Wed, 03/09/2011 - 3:19am
Shin Solar

This image, taken with a scanning electron microscope, shows a microchannel that was created using an ultrafast-pulsing laser. Credit: Purdue Univ. School of Mechanical Engineering image/Yung Shin

Researchers are developing a technology that aims to help make solar cells more affordable and efficient by using a new manufacturing method that employs an ultrafast pulsing laser.

The innovation may help to overcome two major obstacles that hinder widespread adoption of solar cells: the need to reduce manufacturing costs and increase the efficiency of converting sunlight into an electric current, said Yung Shin, a professor of mechanical engineering and director of Purdue Univ.'s Center for Laser-Based Manufacturing.

Critical to both are tiny microchannels needed to interconnect a series of solar panels into an array capable of generating useable amounts of power, he said. Conventional scribing methods, which create the channels mechanically with a stylus, are slow, expensive, and produce imperfect channels—impeding solar cells' performance.

"Production costs of solar cells have been greatly reduced by making them out of thin films instead of wafers, but it is difficult to create high-quality microchannels in these thin films," Shin said. "The mechanical scribing methods in commercial use do not create high-quality, well-defined channels. Although laser scribing has been studied extensively, until now we haven't been able to precisely control lasers to accurately create the microchannels to the exacting specifications required."

The researchers hope to increase efficiency while cutting cost using an ultrashort pulse laser to create the microchannels in thin-film solar cells, he said.

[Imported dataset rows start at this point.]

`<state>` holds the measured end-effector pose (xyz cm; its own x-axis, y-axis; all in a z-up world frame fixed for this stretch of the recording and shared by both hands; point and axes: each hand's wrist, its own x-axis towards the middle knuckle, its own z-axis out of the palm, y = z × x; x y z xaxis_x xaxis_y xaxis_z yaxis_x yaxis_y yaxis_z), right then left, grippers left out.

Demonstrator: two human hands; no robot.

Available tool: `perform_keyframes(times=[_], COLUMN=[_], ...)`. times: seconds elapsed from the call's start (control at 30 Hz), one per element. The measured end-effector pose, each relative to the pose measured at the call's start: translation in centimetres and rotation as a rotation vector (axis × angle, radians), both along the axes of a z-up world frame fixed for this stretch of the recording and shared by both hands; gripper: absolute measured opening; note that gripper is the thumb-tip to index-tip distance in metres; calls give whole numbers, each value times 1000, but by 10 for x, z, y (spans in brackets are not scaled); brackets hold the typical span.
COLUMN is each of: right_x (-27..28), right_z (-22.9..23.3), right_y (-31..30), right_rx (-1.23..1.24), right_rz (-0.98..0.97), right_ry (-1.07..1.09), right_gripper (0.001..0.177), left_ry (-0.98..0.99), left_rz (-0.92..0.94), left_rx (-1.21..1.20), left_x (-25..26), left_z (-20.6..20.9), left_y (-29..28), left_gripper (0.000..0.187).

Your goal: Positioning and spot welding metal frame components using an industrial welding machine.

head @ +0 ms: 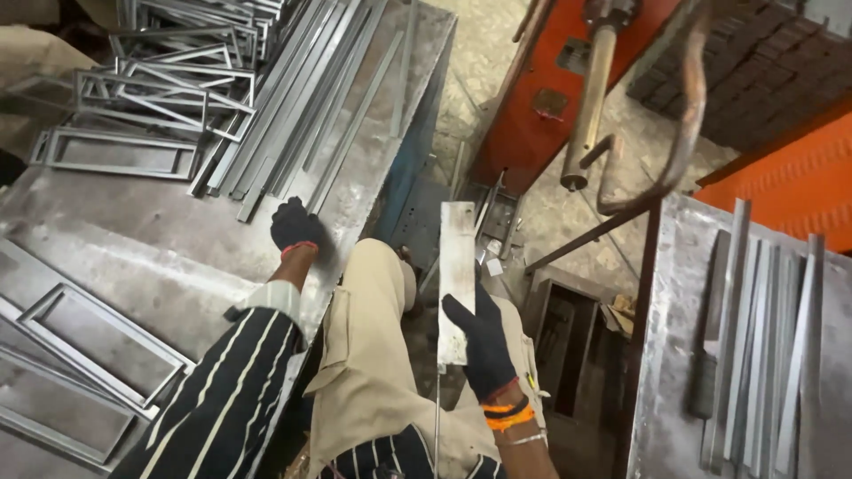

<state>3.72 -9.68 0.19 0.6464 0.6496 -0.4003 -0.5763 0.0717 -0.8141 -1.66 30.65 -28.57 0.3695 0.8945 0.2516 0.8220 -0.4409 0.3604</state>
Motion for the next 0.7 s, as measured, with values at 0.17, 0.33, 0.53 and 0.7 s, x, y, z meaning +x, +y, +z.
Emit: perform_keyframes(times=[0.17,0.33,0.53,0.7], right_x=[10,9,0,-7], right_z=[-41,-40,-35,-20], right_y=[-3,-2,-2,-3], right_rx=[-31,-5,10,-37], right_rz=[-17,-2,31,2], right_ry=[-75,-27,-61,-16], right_gripper=[40,33,30,31], left_ry=[142,96,99,13], left_rz=[-8,-114,-117,-153], left_rx=[138,238,251,308], left_x=[-3,-8,-18,-28], left_z=[-27,-3,19,50], left_y=[21,14,-1,-22], left_gripper=[8,16,19,10])
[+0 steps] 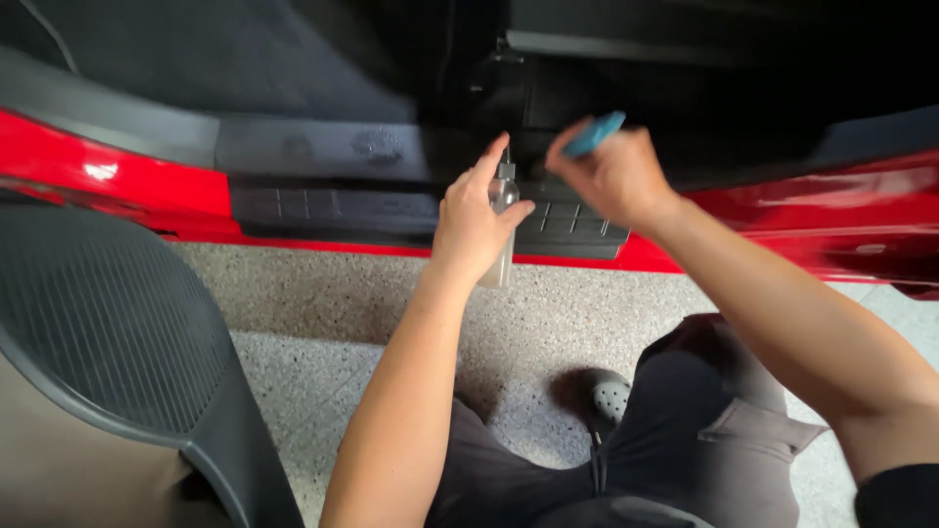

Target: Cleaning the interior door panel and door sill of a car using a brush, spray, and cloth.

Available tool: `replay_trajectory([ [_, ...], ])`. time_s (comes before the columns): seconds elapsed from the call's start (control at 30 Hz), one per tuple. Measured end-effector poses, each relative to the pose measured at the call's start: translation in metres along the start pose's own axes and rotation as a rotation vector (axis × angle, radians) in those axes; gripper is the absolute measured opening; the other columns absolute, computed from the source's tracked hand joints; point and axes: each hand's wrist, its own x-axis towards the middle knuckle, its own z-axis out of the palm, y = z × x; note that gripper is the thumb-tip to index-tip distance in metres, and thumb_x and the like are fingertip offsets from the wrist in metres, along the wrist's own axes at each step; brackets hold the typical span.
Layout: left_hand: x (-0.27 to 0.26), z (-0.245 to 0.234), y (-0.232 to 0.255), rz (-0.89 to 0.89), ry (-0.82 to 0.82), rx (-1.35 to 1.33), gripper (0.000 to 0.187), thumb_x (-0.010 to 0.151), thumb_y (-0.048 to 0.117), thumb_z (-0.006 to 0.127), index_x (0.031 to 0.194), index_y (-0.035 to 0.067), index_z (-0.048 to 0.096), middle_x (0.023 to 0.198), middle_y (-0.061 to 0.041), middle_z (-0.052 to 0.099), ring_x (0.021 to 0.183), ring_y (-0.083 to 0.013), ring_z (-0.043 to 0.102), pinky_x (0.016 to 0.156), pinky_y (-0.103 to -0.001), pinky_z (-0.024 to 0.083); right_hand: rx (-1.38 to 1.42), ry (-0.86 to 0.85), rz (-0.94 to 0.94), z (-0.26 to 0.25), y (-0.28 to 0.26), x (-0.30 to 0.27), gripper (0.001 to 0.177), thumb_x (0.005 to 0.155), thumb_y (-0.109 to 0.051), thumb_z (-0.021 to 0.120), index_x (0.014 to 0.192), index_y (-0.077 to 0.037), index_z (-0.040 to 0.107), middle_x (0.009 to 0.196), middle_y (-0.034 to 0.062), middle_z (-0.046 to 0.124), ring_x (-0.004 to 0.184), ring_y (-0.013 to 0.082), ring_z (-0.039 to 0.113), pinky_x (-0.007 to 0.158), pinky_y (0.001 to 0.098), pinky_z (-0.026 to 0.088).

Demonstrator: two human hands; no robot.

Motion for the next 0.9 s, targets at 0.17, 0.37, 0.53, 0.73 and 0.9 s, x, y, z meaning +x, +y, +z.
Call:
replay_trajectory([
  [0.17, 0.000, -0.009, -0.004, -0.026, -0.003, -0.017, 0.088, 0.074, 0.016, 0.090, 0.151, 0.021, 0.048, 0.110, -0.017, 0.071, 0.102, -0.0336, 0.070, 0.090, -0.043, 0.055, -0.141, 0.121, -0.107, 0.001, -0.001, 0.014, 0.007, 0.095, -0.006, 0.081, 0.098, -0.006, 0.075, 0.090, 0.0108, 0.076, 0.078, 0.0193, 0.074, 0.069, 0.0308, 0.059],
  [0.37, -0.003, -0.016, -0.006, -0.047, 0.003, -0.055, 0.089, 0.074, 0.016, 0.089, 0.152, 0.022, 0.047, 0.115, -0.016, 0.071, 0.103, -0.0313, 0.072, 0.091, -0.041, 0.057, -0.067, 0.198, 0.052, 0.000, 0.004, 0.020, 0.010, 0.099, -0.008, 0.080, 0.104, -0.004, 0.072, 0.089, 0.0087, 0.075, 0.076, 0.0165, 0.075, 0.065, 0.0297, 0.059],
  [0.53, -0.005, -0.021, -0.006, -0.080, -0.018, -0.042, 0.089, 0.074, 0.016, 0.089, 0.152, 0.022, 0.046, 0.114, -0.017, 0.071, 0.105, -0.0328, 0.070, 0.092, -0.043, 0.055, -0.257, 0.103, 0.075, -0.036, 0.010, -0.035, 0.010, 0.097, -0.006, 0.081, 0.102, -0.005, 0.072, 0.087, 0.0088, 0.073, 0.076, 0.0178, 0.073, 0.065, 0.0300, 0.058],
  [0.73, -0.002, -0.021, -0.006, -0.040, -0.029, -0.057, 0.089, 0.075, 0.017, 0.089, 0.152, 0.022, 0.046, 0.114, -0.016, 0.071, 0.106, -0.0330, 0.070, 0.092, -0.043, 0.056, -0.199, 0.125, 0.105, 0.002, -0.014, -0.039, 0.010, 0.096, -0.006, 0.081, 0.099, -0.004, 0.072, 0.085, 0.0085, 0.073, 0.074, 0.0154, 0.071, 0.065, 0.0300, 0.056],
  [0.9, -0.010, -0.034, -0.004, -0.093, 0.010, -0.017, 0.088, 0.074, 0.017, 0.091, 0.150, 0.020, 0.047, 0.112, -0.017, 0.071, 0.104, -0.0348, 0.070, 0.090, -0.044, 0.056, 0.099, 0.169, 0.039, 0.050, -0.031, -0.010, 0.011, 0.094, -0.004, 0.079, 0.101, -0.004, 0.071, 0.094, 0.0082, 0.075, 0.083, 0.0121, 0.071, 0.071, 0.0275, 0.057],
])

The work, funded with a three-year, $425,000 grant from the National Science Foundation, is led by Shin and Gary Cheng, an associate professor of industrial engineering.

"The efficiency of solar cells depends largely on how accurate your scribing of microchannels is," Shin said. "If they are made as accurately as possibly, efficiency goes up."

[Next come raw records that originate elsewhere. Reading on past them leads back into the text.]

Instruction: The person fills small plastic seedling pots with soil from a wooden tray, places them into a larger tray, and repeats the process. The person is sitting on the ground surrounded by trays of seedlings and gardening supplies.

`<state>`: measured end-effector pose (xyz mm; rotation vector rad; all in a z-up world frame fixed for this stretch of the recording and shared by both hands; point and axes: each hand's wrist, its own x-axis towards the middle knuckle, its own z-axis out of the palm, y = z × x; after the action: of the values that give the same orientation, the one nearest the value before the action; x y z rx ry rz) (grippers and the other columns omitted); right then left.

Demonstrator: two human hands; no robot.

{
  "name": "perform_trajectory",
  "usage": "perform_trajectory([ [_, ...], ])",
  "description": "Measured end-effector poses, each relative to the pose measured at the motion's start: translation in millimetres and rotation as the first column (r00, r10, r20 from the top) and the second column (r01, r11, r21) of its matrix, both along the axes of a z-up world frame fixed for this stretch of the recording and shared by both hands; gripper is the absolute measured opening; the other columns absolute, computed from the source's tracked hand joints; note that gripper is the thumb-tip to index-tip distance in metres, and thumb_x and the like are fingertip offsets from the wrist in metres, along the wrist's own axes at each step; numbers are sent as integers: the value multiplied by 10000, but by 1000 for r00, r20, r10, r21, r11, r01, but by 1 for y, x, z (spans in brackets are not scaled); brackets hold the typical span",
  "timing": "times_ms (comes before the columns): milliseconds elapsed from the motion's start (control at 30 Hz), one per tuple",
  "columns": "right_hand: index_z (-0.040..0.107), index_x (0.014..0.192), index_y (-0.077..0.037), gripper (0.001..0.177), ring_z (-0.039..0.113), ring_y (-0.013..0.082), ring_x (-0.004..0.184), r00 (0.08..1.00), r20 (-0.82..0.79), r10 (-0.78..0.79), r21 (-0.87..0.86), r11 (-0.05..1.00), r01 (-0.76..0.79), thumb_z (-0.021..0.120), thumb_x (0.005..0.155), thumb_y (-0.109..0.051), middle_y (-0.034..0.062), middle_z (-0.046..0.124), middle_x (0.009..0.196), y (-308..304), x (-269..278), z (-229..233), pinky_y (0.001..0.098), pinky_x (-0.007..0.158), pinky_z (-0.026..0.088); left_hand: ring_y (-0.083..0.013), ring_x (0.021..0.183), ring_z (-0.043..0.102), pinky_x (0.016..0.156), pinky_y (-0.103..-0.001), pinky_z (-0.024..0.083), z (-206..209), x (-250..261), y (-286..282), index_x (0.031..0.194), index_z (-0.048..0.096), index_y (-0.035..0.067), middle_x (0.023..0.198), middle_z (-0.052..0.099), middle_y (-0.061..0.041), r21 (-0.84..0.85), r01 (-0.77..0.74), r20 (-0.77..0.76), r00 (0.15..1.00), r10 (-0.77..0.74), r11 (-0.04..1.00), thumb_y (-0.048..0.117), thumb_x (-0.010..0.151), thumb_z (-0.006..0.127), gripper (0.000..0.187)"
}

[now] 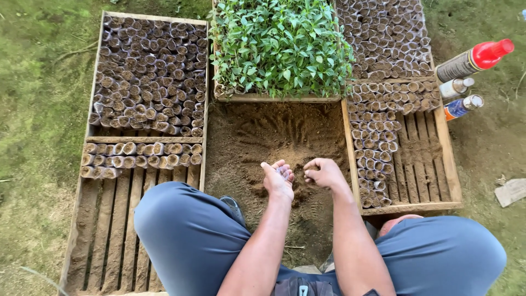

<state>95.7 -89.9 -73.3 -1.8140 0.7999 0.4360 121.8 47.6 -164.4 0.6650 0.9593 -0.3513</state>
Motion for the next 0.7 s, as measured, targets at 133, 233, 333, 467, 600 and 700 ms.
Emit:
perform_trajectory([
  [133,748,1082,58,235,741,195,703,999,37,-7,107,994,3,701,855,20,256,735,832,7,7,53,270,623,625,-180,489,598,431,-269,553,6,0,-10,984,687,26,669,650,-145,43,-28,-12,1000,28,999,750,985,331,807],
  [233,737,1100,56,248,732,165,740,996,83,41,115,992,-51,686,863,5,211,746,857,14,9,72,268,657,624,-148,447,544,413,-261,530,13,1,-14,964,672,19,622,598,-110,57,-31,9,999,31,998,858,926,313,913],
  [333,736,1097,63,236,736,165,758,991,111,73,111,990,-86,675,875,10,221,760,874,23,8,91,271,673,620,-140,436,528,411,-257,517,30,-1,-15,960,655,13,610,570,-101,70,-9,25,1000,7,998,892,906,275,959],
  [467,793,1055,-37,215,753,174,786,973,111,203,-31,979,-201,698,862,-47,187,781,892,31,9,95,326,681,616,-167,491,570,433,-257,505,40,-2,-17,954,625,10,659,595,-121,63,31,39,999,-33,998,905,895,217,985],
  [600,826,1000,-166,194,775,185,814,953,69,295,-214,938,-274,727,836,-132,102,805,854,33,9,80,340,703,606,-205,520,643,450,-270,485,36,-2,-18,932,618,24,750,714,-193,34,23,61,998,-25,999,906,899,188,982],
  [700,830,999,-200,188,778,247,902,946,51,321,-246,922,-299,729,844,-170,106,807,910,33,10,71,396,760,595,-237,528,659,463,-310,500,29,-2,-20,942,618,34,820,751,-219,23,21,69,997,-23,1000,932,878,180,1001],
])
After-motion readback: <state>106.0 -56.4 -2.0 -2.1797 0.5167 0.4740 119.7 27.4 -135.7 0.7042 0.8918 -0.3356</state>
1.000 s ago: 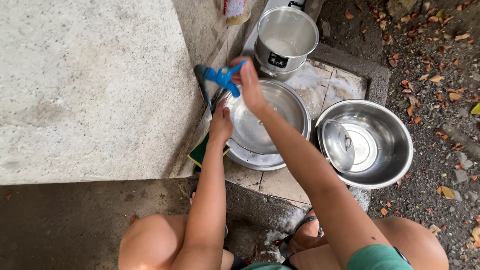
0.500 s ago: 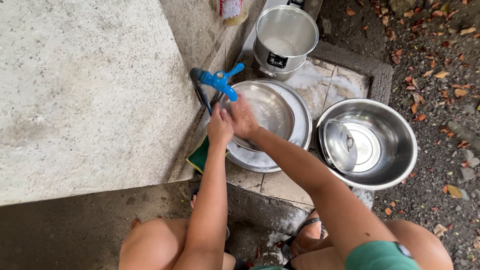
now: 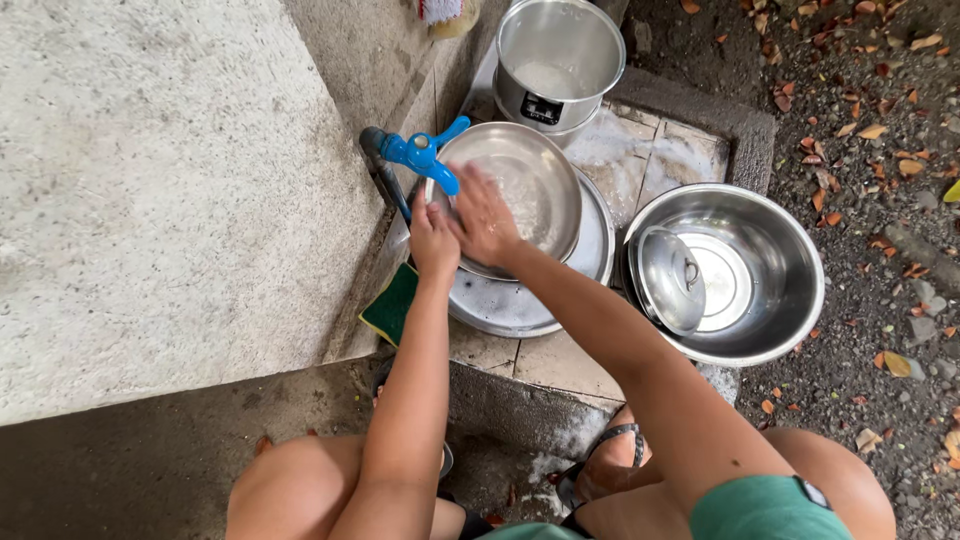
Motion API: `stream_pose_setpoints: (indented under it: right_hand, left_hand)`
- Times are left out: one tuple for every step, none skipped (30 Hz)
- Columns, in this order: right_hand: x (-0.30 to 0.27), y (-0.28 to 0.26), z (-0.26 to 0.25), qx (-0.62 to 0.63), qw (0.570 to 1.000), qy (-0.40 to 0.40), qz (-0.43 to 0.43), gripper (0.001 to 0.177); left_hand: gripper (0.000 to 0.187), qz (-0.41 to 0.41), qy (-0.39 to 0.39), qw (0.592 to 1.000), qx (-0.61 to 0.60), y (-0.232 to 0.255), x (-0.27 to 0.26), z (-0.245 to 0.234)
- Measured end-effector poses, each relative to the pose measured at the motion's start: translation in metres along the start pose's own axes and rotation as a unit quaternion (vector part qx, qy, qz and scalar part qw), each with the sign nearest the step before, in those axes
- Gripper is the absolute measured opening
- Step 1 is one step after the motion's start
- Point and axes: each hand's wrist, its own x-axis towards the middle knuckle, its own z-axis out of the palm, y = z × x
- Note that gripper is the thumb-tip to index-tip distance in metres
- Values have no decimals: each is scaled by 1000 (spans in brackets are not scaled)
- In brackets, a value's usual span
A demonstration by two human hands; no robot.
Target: The person washes metal pots and a pan by hand using water from a tap and a sponge, rinses them in a basin of water, and carries the stacked items to a wooden table.
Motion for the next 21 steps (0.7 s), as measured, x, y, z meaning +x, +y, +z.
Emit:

Research results have shown that the fast-pulsing laser accurately formed microchannels with precise depths and sharp boundaries. The laser pulses last picoseconds. Because the pulses are so fleeting, the laser does not cause heat damage to the thin film, removing material in precise patterns in a process called cold ablation.

"It creates very clean microchannels on the surface of each layer," Shin said. "You can do this at very high speed, meters per second, which is not possible with a mechanical scribe. This is very tricky because the laser must be precisely controlled so that it penetrates only one layer of the thin film at a time, and the layers are extremely thin. You can do that with this kind of laser because you have a very precise control of the depth, to about 10 to 20 nm."

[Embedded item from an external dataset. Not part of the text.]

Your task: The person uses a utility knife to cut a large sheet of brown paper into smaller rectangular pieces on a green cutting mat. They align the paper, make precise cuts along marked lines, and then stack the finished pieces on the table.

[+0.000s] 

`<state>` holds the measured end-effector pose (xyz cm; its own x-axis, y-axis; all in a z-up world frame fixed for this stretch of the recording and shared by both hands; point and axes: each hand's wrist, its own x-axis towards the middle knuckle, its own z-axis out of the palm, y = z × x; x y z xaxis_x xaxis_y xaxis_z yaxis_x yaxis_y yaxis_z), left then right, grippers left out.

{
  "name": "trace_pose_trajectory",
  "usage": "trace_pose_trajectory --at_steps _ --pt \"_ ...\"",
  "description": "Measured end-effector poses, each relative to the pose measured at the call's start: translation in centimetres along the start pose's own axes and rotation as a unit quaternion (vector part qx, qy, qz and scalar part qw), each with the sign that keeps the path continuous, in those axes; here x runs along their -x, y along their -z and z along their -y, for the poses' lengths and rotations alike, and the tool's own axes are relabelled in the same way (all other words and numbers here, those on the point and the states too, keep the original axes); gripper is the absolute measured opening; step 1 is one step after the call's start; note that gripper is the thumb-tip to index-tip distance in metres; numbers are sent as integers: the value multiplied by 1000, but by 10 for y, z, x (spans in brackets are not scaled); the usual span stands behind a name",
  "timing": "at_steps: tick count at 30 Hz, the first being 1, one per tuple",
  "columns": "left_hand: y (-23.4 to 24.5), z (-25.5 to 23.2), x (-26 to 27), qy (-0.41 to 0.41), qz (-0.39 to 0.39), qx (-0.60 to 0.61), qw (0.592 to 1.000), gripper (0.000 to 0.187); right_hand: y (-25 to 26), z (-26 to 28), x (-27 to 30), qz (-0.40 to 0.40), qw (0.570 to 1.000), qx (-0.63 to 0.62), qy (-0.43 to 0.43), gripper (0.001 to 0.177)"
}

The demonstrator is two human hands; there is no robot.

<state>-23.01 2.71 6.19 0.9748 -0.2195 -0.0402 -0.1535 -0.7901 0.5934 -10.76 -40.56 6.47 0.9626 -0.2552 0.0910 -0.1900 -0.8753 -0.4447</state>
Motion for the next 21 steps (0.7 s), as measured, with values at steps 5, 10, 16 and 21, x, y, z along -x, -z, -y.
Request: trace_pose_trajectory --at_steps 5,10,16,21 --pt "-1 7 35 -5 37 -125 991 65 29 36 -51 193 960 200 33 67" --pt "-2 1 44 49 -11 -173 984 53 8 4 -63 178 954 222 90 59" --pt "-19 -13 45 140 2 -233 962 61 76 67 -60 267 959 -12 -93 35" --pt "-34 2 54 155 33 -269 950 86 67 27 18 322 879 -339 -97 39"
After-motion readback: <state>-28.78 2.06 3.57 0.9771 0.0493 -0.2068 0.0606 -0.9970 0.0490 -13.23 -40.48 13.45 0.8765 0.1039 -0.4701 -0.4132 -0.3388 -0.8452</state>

Traditional solar cells are flat and rigid, but emerging thin-film solar cells are flexible, allowing them to be used as rooftop shingles and tiles, building facades, or the glazing for skylights. Thin-film solar cells account for about 20% of the photovoltaic market globally in terms of watts generated. They are expected to account for 31% by 2013.

The researchers plan to establish the scientific basis for the laser-ablation technique by the end of the three-year period.